Oxford. The name invokes classic images: ancient golden stone buildings such as the Bodleian Library, which alter dramatically in color according to the light, sitting nestled near bookstores, pubs and cathedral spires; the site of the discovery of penicillin and the founding of auto manufacturer Morris Garages; the home in various centuries of Donne, Shelley, Browning, Wilde, Auden, Tolkien and Lewis Carroll.

The town center features a tall clock tower and a bustling covered market, the latter a delightful maze of crooked cobble-stoned alleys sprinkled liberally with tiny upscale shops, redolent with the jumbled smells of fresh fruits, meats, flowers and baked goods. Its sidewalks overflow with students, tourists and locals, all avoiding the constant stream of busses and cars in the narrow roadways. This is Oxford: a honeyed city less than half a square mile, whose forty-odd colleges swarm with scholars and tourists, and which has captured the imagination of more than one mystery writer with its glimmering spirit, becoming less of a backdrop and more of a character in its own right.

As a seat of academia, the town is a natural draw for writers, including non-crime authors who have called Oxford home, amongst them Kingsley and Martin Amis, William Golding, Graham Greene, John Fowles and Iris Murdoch. But Oxford also provides fertile ground for mystery writers, as evidenced by the continuing stream of writers who set their murders in the hallowed halls and lanes of the town. Why the attraction? After my own visit studying literature at Exeter College, it became apparent to me while walking the twisted lanes and back streets, that the big city atmosphere inside what is really a small town, mixed with the ever-present struggle between “town and gown,” present any mystery writer with the perfect setting for murder and mayhem.

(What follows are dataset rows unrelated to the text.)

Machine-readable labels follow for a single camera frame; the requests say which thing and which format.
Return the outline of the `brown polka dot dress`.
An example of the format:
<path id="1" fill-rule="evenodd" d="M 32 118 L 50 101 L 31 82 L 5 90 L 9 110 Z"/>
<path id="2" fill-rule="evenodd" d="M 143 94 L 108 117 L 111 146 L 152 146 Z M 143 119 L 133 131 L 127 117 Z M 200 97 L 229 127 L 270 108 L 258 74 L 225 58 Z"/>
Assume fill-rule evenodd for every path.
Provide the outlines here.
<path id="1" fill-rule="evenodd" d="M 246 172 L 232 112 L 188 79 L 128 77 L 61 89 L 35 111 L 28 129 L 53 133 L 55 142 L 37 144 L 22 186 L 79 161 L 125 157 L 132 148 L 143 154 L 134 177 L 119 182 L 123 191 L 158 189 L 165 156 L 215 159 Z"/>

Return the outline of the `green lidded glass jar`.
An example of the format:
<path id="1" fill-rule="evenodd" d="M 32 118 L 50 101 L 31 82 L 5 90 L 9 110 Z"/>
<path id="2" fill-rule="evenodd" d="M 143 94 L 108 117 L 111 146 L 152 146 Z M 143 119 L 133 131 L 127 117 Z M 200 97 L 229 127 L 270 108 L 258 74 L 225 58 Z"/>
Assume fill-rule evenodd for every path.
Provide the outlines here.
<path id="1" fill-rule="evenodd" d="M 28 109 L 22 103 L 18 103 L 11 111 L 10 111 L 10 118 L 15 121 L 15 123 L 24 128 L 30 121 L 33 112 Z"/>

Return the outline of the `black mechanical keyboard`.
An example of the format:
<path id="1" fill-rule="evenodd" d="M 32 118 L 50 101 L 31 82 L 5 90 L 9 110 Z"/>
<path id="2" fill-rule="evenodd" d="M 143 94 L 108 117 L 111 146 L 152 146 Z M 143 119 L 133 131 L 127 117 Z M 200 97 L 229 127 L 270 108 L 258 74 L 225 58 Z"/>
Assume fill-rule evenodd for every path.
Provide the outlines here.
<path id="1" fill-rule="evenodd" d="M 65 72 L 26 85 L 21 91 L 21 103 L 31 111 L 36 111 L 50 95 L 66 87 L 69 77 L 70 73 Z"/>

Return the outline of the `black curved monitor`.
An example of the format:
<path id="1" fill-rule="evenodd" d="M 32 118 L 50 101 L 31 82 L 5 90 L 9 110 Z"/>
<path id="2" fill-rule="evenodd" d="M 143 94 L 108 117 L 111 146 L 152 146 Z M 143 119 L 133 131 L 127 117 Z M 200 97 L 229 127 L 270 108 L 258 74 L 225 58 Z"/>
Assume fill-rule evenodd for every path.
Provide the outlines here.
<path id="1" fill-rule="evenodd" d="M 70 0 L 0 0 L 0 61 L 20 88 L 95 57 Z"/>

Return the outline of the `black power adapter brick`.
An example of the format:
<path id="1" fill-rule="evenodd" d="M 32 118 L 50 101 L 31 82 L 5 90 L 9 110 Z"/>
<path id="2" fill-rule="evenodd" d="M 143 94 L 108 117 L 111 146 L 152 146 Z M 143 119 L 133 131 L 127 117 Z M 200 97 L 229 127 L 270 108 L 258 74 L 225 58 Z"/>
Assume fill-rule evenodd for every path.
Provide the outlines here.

The first graduate credited with using Oxford as a backdrop for murder was J. C. Masterman, author of 1933’s An Oxford Tragedy, who eventually became Provost of Worcester College and received a knighthood in 1959. Other authors inspired to follow his example were graduate Dorothy L. Sayers (Somerville, 1920), who had Harriet Vane unravel a murder in Gaudy Night, Edmund Crispin, Michael Innes, Gwendolyn Butler, and Jeffrey Archer.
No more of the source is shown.